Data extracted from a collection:

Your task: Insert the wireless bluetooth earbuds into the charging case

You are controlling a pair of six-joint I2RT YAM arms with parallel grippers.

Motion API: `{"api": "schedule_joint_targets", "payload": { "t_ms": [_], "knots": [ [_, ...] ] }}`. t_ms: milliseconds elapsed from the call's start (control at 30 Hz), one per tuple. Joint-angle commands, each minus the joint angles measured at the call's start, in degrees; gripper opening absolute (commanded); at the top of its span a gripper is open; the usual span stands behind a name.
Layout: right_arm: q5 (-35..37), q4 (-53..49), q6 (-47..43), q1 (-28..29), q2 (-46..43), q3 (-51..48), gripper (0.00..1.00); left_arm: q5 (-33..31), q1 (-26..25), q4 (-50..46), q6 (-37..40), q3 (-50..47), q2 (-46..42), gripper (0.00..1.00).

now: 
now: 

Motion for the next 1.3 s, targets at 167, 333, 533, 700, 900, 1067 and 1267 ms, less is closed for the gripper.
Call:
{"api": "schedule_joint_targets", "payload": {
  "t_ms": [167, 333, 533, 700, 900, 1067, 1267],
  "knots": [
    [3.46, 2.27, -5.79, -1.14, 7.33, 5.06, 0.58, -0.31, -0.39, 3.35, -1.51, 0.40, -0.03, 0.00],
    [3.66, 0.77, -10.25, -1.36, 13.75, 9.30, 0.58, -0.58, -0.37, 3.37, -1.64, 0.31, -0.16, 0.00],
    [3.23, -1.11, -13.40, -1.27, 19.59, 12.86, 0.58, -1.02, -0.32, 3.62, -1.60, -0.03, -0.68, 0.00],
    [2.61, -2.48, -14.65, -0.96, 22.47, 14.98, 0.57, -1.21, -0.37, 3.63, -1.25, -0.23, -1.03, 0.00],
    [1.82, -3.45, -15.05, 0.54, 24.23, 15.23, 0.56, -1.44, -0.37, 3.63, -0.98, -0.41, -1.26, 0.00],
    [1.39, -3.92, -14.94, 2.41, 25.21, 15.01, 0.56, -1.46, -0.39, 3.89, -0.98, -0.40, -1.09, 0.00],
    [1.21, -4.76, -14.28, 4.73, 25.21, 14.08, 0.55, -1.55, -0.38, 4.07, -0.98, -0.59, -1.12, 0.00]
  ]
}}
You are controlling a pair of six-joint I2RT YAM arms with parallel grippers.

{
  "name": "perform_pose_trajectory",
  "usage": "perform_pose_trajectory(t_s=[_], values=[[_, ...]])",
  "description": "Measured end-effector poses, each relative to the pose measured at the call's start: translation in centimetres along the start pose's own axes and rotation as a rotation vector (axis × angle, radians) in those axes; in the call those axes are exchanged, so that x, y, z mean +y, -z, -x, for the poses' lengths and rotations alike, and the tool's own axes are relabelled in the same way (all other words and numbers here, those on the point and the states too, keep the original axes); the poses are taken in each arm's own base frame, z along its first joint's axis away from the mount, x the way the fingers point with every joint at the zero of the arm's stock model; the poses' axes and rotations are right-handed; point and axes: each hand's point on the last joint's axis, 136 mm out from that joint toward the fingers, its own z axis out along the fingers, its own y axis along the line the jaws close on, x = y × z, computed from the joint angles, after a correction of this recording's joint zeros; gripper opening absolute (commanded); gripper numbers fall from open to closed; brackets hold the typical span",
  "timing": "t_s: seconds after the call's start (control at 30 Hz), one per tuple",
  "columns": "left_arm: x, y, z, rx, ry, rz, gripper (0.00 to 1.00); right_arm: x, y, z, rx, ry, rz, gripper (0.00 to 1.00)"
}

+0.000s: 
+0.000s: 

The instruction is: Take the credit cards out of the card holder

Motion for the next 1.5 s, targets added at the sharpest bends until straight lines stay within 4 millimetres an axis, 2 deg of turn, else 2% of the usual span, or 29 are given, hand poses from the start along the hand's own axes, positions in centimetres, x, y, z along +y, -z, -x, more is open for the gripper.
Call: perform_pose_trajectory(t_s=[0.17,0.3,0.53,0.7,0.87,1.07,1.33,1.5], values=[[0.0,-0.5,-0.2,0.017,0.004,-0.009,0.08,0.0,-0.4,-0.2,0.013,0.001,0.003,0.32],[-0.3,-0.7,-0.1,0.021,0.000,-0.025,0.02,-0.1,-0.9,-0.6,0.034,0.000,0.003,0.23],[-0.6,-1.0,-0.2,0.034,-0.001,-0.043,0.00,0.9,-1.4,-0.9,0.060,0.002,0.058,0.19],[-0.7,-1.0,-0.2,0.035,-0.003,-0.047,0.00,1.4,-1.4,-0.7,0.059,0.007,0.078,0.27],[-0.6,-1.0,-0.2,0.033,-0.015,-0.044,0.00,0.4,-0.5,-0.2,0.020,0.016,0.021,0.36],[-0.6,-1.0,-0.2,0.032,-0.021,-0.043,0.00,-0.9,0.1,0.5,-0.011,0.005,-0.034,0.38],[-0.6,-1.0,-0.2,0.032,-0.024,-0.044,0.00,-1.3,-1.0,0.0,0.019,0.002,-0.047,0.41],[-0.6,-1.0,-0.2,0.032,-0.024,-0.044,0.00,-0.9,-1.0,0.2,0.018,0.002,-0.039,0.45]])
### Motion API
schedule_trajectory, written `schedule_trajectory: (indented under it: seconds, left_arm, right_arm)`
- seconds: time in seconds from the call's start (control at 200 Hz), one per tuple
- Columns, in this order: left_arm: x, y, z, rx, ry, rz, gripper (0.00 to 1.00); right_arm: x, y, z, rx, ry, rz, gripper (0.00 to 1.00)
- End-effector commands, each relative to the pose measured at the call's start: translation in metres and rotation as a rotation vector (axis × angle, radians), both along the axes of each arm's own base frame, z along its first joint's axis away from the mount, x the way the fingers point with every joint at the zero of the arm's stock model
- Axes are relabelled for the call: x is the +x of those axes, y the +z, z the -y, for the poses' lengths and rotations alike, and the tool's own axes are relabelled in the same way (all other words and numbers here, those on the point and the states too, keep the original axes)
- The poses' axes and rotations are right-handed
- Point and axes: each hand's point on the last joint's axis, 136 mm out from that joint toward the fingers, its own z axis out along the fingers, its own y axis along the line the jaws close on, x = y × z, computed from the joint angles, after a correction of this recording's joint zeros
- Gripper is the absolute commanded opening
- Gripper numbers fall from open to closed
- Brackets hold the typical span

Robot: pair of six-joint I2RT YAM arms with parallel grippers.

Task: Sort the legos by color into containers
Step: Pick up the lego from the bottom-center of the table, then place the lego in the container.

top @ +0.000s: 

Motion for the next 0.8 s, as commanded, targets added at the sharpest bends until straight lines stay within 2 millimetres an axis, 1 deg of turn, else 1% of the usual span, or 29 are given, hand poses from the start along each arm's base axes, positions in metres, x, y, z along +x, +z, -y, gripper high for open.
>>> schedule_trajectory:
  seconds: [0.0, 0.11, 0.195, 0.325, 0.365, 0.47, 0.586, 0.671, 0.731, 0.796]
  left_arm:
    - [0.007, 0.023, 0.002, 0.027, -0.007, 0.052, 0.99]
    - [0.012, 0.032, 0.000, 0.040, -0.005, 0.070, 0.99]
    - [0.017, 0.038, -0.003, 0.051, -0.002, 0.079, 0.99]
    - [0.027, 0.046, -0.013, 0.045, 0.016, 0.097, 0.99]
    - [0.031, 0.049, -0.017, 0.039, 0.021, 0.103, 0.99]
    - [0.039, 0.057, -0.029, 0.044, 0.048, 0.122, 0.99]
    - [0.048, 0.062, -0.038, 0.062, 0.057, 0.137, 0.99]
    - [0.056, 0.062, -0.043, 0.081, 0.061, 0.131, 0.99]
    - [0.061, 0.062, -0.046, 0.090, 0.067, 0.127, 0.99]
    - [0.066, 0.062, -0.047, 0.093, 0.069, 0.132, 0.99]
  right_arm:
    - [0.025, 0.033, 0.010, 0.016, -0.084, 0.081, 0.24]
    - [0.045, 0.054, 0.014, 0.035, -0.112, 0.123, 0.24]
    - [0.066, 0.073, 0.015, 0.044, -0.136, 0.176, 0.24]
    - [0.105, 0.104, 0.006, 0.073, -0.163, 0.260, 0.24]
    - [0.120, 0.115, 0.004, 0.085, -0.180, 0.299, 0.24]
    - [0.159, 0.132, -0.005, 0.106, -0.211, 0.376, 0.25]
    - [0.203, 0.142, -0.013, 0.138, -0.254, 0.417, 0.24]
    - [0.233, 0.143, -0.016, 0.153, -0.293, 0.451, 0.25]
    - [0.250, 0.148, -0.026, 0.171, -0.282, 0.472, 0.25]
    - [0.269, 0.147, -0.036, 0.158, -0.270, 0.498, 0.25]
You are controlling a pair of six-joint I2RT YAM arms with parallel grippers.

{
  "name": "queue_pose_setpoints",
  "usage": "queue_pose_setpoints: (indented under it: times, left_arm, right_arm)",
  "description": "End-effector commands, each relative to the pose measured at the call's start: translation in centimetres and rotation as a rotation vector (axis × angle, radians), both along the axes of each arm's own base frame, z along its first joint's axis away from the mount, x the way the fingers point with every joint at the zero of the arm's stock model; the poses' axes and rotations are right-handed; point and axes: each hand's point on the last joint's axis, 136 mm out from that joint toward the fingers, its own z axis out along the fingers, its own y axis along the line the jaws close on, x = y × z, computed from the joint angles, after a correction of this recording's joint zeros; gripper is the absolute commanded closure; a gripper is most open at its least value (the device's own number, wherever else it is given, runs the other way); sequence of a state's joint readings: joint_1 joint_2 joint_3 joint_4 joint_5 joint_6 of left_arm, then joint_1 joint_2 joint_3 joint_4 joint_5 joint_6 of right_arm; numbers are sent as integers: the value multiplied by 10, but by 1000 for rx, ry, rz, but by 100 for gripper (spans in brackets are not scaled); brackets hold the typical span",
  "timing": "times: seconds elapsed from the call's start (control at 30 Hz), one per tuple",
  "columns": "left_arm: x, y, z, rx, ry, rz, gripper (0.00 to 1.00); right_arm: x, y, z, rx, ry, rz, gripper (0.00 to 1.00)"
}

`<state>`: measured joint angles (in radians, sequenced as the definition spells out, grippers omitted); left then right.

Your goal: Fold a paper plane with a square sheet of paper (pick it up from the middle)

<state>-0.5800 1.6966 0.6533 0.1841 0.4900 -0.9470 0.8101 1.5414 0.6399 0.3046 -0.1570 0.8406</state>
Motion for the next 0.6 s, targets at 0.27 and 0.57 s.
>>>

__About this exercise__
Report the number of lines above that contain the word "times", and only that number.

__Result of this exercise__
2